Pope Benedict XVI bid an emotional farewell at his last general audience Wednesday. This is the first time since the Middle Ages that a Pope knew for certain an audience would be his last. The Pope is stepping down Thursday. No Pope has resigned in the last 600 years.
150,000 bid emotional farewell
The Pope told the 150,000 people crammed into St. Peter’s Square that he understood the gravity of his decision, but he did it “for the good of the Roman Catholic Church”. Benedict said his papacy included moments of joy but also difficulty when “It seemed like the Lord was sleeping…There were moments when the waters were choppy and there were headwinds,” he added.
The Pope entered the Square in his Popemobile affording many a closer final glimpse of their Pontiff. Sitting on the steps of St Peter’s Basilica the pontiff gave a final prayer and blessing and address the assembled faithful, as well as Catholics around the world.
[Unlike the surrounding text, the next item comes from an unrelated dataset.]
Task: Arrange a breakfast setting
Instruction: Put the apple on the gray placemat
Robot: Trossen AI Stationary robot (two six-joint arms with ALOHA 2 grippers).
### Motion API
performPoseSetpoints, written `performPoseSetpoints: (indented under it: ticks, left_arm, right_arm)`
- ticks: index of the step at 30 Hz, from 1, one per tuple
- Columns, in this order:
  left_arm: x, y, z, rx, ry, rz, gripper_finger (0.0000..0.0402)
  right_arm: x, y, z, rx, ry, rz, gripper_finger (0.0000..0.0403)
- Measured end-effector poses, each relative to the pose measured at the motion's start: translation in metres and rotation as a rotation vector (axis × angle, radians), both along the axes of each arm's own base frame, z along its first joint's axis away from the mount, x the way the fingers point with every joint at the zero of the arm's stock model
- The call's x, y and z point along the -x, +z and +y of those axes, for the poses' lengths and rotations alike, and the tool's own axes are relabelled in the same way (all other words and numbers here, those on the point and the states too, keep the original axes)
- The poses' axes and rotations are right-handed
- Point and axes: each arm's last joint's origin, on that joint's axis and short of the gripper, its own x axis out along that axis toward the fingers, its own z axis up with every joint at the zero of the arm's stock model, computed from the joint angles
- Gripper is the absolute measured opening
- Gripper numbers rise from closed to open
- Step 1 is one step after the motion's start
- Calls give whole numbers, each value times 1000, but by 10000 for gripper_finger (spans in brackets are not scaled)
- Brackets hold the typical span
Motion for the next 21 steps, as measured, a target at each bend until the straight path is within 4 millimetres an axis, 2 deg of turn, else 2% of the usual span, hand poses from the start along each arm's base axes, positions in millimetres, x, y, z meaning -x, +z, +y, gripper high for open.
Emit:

“I took this step in the full knowledge of its gravity and rarity but with a profound serenity of spirit…Loving the Church meant having the courage to take difficult and anguished choices, always having in mind the good of the church and not oneself,” he added. “I am not stepping down from the cross…There are different ways to serve…I see the Church as very alive.”
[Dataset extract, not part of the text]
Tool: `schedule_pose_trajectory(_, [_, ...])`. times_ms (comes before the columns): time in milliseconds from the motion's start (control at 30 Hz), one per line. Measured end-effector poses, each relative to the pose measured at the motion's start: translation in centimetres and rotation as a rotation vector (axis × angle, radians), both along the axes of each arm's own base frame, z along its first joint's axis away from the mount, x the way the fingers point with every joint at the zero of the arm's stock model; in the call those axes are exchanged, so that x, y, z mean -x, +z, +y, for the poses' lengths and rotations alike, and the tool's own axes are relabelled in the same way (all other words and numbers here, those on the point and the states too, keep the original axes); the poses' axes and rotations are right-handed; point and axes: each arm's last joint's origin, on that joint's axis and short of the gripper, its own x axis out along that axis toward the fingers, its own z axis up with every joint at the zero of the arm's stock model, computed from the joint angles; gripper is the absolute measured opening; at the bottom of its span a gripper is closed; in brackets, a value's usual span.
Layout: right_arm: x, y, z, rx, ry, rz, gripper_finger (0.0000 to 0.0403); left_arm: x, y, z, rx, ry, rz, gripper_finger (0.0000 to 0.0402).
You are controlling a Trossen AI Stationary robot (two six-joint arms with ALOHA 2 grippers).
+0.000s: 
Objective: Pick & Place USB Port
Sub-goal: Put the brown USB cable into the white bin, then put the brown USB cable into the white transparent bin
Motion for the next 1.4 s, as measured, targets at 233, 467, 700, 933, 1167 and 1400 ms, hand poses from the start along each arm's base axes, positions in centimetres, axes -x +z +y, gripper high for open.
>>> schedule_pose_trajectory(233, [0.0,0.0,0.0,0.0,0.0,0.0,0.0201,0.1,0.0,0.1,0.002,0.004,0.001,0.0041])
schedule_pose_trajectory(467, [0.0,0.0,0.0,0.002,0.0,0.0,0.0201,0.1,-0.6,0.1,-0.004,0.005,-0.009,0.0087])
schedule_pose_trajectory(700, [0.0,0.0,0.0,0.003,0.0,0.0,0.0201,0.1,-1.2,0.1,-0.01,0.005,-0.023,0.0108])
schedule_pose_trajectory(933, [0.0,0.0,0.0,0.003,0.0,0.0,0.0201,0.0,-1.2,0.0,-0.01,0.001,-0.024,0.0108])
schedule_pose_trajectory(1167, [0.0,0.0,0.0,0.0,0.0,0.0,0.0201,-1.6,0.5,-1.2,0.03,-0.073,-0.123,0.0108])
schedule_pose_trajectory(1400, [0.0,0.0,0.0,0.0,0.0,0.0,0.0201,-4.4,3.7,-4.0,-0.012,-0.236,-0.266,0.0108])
The Pope was applauded frequently by the crowd which included a group of Cardinals who will pick his successor. Most of those in the square were supportive and praised Benedict who appeared frail.
“He did what he had to do in his conscience before God,” said Sister Carmela a Nun from a city north of Rome, who came with her fellow nuns and members of her parish. “This is a day in which we are called to trust in the Lord, a day of hope,” she told NBC. “There is no room for sadness here today. We have to pray, there are many problems in the Church but we have to trust in the Lord.”
Many Catholics were stunned by his decision, however, and concerned about the impact it will have on a Church torn by divisions. Some remain critical of the Pope and were pleased that he resigned. “He was a disaster. It’s good for everyone that he resigned,” said Peter McNamara, 61, an Australian of Irish descent who said he had come to the square “to witness history”.
Catholic Church struggling with many issues
The Catholic Church is still struggling with the sexual abuse scandal that many accuse Pope Benedict of ignoring before he ascended to the papacy. The Church is divided over many policies that many Catholics feel are not appropriate in the modern world. These include the prohibition against the ordination of women and the policy forbidding priests to marry.
In addition, many Catholics strongly disagree with the Church’s position on contraception. This rule is often ignored by American and European Catholics, but in developing countries, this ban has been blamed for exploding populations that keep many in abject poverty. It is also seen as an obstacle in eradicating HIV in poor nations.
The new Pope will need to deal with all these issues and he will also be forced to contend with conspiracy theories, rumors, and news stories that the Pope’s resignation was not tendered because of failing health. The Vatican Banking scandal is fertile ground for intrigue especially in light of recent Hollywood movies based in fiction but mistakenly seen by many as documentaries
The Pope will retire at a villa South of Rome and is not likely to be seen much by the public in his final days. His successor will be elected sometime between Friday and Palm Sunday. This is uncharted territory since this is the first Conclave to elect a Pope while the former pontiff is still living.
The whole world will be watching. The stakes are high since there are over one billion Catholics in the world.